◆ Dataset ◆
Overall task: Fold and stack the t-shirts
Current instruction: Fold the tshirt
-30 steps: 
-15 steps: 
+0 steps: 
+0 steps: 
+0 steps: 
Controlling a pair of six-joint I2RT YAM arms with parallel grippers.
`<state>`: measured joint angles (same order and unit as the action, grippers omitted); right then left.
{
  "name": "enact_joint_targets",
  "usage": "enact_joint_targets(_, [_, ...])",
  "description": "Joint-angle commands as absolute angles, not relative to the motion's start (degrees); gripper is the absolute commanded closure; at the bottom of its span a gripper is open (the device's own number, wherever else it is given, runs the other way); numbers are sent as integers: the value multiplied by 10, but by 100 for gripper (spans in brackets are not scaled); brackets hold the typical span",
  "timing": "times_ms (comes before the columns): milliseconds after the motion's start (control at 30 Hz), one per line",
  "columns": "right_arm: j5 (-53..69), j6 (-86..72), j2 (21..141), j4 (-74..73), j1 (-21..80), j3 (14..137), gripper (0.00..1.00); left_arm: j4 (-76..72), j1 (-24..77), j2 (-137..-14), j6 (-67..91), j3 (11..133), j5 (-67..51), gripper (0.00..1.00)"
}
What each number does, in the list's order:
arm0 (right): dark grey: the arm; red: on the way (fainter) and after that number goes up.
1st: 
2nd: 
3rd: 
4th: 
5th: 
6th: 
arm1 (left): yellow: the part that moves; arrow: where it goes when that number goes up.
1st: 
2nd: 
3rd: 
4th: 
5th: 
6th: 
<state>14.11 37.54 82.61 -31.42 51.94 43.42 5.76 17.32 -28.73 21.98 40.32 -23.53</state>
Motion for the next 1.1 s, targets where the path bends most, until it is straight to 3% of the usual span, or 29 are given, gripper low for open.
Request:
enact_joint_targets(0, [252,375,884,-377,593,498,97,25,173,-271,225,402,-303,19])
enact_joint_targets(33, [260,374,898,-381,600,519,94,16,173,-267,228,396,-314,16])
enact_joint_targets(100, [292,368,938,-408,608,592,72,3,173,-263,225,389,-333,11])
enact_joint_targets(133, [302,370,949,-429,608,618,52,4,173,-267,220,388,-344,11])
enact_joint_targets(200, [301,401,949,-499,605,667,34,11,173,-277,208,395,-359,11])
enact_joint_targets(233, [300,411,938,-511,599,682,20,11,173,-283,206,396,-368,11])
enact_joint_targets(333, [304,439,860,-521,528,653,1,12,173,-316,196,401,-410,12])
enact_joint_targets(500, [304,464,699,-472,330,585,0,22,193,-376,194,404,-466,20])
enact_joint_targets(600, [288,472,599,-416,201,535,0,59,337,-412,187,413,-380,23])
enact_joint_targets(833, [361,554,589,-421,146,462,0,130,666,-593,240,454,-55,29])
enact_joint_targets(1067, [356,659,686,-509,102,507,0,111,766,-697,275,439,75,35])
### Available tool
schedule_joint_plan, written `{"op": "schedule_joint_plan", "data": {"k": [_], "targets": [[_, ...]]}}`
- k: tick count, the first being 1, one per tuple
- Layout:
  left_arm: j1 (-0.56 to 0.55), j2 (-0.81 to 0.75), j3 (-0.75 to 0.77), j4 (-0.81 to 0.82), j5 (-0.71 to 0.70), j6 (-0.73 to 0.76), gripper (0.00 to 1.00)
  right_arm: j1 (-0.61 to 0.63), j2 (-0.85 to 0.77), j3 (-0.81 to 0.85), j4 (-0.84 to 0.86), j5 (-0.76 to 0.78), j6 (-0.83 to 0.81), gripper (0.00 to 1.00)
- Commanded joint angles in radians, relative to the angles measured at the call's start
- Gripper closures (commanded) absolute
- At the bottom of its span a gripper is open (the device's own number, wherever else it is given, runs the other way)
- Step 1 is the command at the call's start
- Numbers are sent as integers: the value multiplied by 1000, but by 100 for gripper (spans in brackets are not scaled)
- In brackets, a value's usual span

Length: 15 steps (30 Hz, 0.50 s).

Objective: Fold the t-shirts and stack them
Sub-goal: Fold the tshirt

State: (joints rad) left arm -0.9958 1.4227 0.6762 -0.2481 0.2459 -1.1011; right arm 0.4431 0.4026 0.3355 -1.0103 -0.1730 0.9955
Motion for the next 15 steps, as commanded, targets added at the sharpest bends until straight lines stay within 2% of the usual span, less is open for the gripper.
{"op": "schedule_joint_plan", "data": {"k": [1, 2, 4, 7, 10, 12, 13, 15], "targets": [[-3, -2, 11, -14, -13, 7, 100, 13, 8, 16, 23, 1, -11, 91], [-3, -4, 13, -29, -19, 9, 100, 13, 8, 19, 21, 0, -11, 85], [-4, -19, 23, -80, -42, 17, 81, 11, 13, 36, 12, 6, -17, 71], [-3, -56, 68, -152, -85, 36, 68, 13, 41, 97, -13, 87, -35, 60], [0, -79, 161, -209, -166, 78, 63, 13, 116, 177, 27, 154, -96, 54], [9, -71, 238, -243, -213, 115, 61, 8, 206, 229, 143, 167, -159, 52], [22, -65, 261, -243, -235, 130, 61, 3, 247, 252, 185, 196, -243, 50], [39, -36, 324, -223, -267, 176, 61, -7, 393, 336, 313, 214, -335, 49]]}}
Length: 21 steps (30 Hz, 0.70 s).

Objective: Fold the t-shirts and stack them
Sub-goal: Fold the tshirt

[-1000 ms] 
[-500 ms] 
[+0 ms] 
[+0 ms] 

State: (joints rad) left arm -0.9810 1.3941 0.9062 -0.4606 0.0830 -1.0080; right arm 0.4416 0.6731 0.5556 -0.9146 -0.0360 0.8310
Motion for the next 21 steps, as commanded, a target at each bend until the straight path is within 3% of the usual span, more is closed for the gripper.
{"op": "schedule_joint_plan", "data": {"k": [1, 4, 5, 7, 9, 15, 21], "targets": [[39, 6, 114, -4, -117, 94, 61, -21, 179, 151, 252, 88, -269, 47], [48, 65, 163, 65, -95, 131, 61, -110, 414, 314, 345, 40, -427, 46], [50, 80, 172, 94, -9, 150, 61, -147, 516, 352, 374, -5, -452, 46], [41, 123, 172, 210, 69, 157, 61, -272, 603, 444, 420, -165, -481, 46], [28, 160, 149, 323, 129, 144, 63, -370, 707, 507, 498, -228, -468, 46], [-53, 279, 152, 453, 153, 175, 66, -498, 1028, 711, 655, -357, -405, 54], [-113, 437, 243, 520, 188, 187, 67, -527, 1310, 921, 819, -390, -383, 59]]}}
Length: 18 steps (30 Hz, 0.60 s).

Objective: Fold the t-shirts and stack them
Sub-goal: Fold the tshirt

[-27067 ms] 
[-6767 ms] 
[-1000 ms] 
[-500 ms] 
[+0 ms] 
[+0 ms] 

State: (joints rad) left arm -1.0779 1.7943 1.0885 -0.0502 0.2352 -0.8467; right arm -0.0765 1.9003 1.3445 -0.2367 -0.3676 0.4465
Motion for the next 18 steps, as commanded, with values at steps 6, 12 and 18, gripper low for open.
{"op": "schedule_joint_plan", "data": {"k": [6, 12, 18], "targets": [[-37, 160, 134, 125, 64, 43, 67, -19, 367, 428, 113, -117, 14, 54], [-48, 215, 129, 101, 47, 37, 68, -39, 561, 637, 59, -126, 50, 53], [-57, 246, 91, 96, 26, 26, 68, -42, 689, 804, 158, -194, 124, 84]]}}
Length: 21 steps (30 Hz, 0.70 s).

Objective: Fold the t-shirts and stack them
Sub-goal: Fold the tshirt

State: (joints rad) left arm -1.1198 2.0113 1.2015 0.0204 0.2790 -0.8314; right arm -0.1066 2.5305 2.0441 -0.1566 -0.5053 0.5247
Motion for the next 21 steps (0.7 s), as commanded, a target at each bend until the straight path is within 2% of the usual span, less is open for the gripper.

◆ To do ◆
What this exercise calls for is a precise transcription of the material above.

◆ Output below ◆
Overall task: Fold and stack the t-shirts
Current instruction: Fold the tshirt
-30 steps: 
-15 steps: 
+0 steps: 
+0 steps: 
+0 steps: 
Controlling a pair of six-joint I2RT YAM arms with parallel grippers.
`<state>`: measured joint angles (same order and unit as the action, grippers omitted); right then left.
{
  "name": "enact_joint_targets",
  "usage": "enact_joint_targets(_, [_, ...])",
  "description": "Joint-angle commands as absolute angles, not relative to the motion's start (degrees); gripper is the absolute commanded closure; at the bottom of its span a gripper is open (the device's own number, wherever else it is given, runs the other way); numbers are sent as integers: the value multiplied by 10, but by 100 for gripper (spans in brackets are not scaled); brackets hold the typical span",
  "timing": "times_ms (comes before the columns): milliseconds after the motion's start (control at 30 Hz), one per line",
  "columns": "right_arm: j5 (-53..69), j6 (-86..72), j2 (21..141), j4 (-74..73), j1 (-21..80), j3 (14..137), gripper (0.00..1.00); left_arm: j4 (-76..72), j1 (-24..77), j2 (-137..-14), j6 (-67..91), j3 (11..133), j5 (-67..51), gripper (0.00..1.00)"
}
What each number does, in the list's order:
arm0 (right): dark grey: the arm; red: on the way (fainter) and after that number goes up.
1st: 
2nd: 
3rd: 
4th: 
5th: 
6th: 
arm1 (left): yellow: the part that moves; arrow: where it goes when that number goes up.
1st: 
2nd: 
3rd: 
4th: 
5th: 
6th: 
<state>14.11 37.54 82.61 -31.42 51.94 43.42 5.76 17.32 -28.73 21.98 40.32 -23.53</state>
Motion for the next 1.1 s, targets where the path bends most, until it is straight to 3% of the usual span, or 29 are given, gripper low for open.
Request:
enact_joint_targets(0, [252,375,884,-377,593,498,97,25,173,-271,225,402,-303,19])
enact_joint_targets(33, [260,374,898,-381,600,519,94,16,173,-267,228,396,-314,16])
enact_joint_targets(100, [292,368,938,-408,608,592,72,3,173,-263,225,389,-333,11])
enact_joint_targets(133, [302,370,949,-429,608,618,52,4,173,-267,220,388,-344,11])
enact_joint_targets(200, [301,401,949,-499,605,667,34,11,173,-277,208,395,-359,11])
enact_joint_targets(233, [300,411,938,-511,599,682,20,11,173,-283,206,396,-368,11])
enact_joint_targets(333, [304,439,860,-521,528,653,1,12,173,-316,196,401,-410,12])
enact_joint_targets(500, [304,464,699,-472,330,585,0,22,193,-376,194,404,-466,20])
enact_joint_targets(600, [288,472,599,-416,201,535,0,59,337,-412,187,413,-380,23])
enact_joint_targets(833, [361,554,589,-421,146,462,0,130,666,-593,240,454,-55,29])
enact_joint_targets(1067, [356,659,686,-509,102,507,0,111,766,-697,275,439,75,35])
### Available tool
schedule_joint_plan, written `{"op": "schedule_joint_plan", "data": {"k": [_], "targets": [[_, ...]]}}`
- k: tick count, the first being 1, one per tuple
- Layout:
  left_arm: j1 (-0.56 to 0.55), j2 (-0.81 to 0.75), j3 (-0.75 to 0.77), j4 (-0.81 to 0.82), j5 (-0.71 to 0.70), j6 (-0.73 to 0.76), gripper (0.00 to 1.00)
  right_arm: j1 (-0.61 to 0.63), j2 (-0.85 to 0.77), j3 (-0.81 to 0.85), j4 (-0.84 to 0.86), j5 (-0.76 to 0.78), j6 (-0.83 to 0.81), gripper (0.00 to 1.00)
- Commanded joint angles in radians, relative to the angles measured at the call's start
- Gripper closures (commanded) absolute
- At the bottom of its span a gripper is open (the device's own number, wherever else it is given, runs the other way)
- Step 1 is the command at the call's start
- Numbers are sent as integers: the value multiplied by 1000, but by 100 for gripper (spans in brackets are not scaled)
- In brackets, a value's usual span

Length: 15 steps (30 Hz, 0.50 s).

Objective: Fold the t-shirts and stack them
Sub-goal: Fold the tshirt

State: (joints rad) left arm -0.9958 1.4227 0.6762 -0.2481 0.2459 -1.1011; right arm 0.4431 0.4026 0.3355 -1.0103 -0.1730 0.9955
Motion for the next 15 steps, as commanded, targets added at the sharpest bends until straight lines stay within 2% of the usual span, less is open for the gripper.
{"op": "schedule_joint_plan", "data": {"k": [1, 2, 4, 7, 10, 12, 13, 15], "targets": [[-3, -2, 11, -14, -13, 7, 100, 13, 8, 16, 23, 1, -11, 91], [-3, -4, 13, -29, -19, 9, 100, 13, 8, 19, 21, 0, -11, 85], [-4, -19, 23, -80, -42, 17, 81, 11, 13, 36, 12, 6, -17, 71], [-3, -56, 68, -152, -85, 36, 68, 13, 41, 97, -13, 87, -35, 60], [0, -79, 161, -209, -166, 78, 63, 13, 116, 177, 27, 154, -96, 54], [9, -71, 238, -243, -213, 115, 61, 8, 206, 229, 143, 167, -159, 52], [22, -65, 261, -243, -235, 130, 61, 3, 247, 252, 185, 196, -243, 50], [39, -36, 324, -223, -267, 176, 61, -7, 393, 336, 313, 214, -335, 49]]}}
Length: 21 steps (30 Hz, 0.70 s).

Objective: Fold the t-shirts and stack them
Sub-goal: Fold the tshirt

[-1000 ms] 
[-500 ms] 
[+0 ms] 
[+0 ms] 

State: (joints rad) left arm -0.9810 1.3941 0.9062 -0.4606 0.0830 -1.0080; right arm 0.4416 0.6731 0.5556 -0.9146 -0.0360 0.8310
Motion for the next 21 steps, as commanded, a target at each bend until the straight path is within 3% of the usual span, more is closed for the gripper.
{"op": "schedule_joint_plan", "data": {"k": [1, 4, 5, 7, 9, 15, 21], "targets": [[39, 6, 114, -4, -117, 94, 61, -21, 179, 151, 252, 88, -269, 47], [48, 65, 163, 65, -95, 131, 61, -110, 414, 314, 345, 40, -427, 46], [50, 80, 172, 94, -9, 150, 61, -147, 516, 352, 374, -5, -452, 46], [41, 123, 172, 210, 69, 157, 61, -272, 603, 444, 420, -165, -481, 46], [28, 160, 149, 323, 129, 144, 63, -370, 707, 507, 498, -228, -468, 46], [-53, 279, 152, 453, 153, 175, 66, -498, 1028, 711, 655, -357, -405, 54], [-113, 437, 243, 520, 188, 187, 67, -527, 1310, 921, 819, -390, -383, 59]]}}
Length: 18 steps (30 Hz, 0.60 s).

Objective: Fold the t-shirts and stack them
Sub-goal: Fold the tshirt

[-27067 ms] 
[-6767 ms] 
[-1000 ms] 
[-500 ms] 
[+0 ms] 
[+0 ms] 

State: (joints rad) left arm -1.0779 1.7943 1.0885 -0.0502 0.2352 -0.8467; right arm -0.0765 1.9003 1.3445 -0.2367 -0.3676 0.4465
Motion for the next 18 steps, as commanded, with values at steps 6, 12 and 18, gripper low for open.
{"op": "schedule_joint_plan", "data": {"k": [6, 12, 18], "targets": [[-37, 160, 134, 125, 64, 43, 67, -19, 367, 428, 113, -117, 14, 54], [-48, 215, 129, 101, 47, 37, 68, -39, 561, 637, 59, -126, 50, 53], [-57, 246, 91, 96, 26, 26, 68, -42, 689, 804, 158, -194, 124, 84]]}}
Length: 21 steps (30 Hz, 0.70 s).

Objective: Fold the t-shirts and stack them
Sub-goal: Fold the tshirt

State: (joints rad) left arm -1.1198 2.0113 1.2015 0.0204 0.2790 -0.8314; right arm -0.1066 2.5305 2.0441 -0.1566 -0.5053 0.5247
Motion for the next 21 steps (0.7 s), as commanded, a target at each bend until the straight path is within 2% of the usual span, less is open for the gripper.

What was produced is the complete output.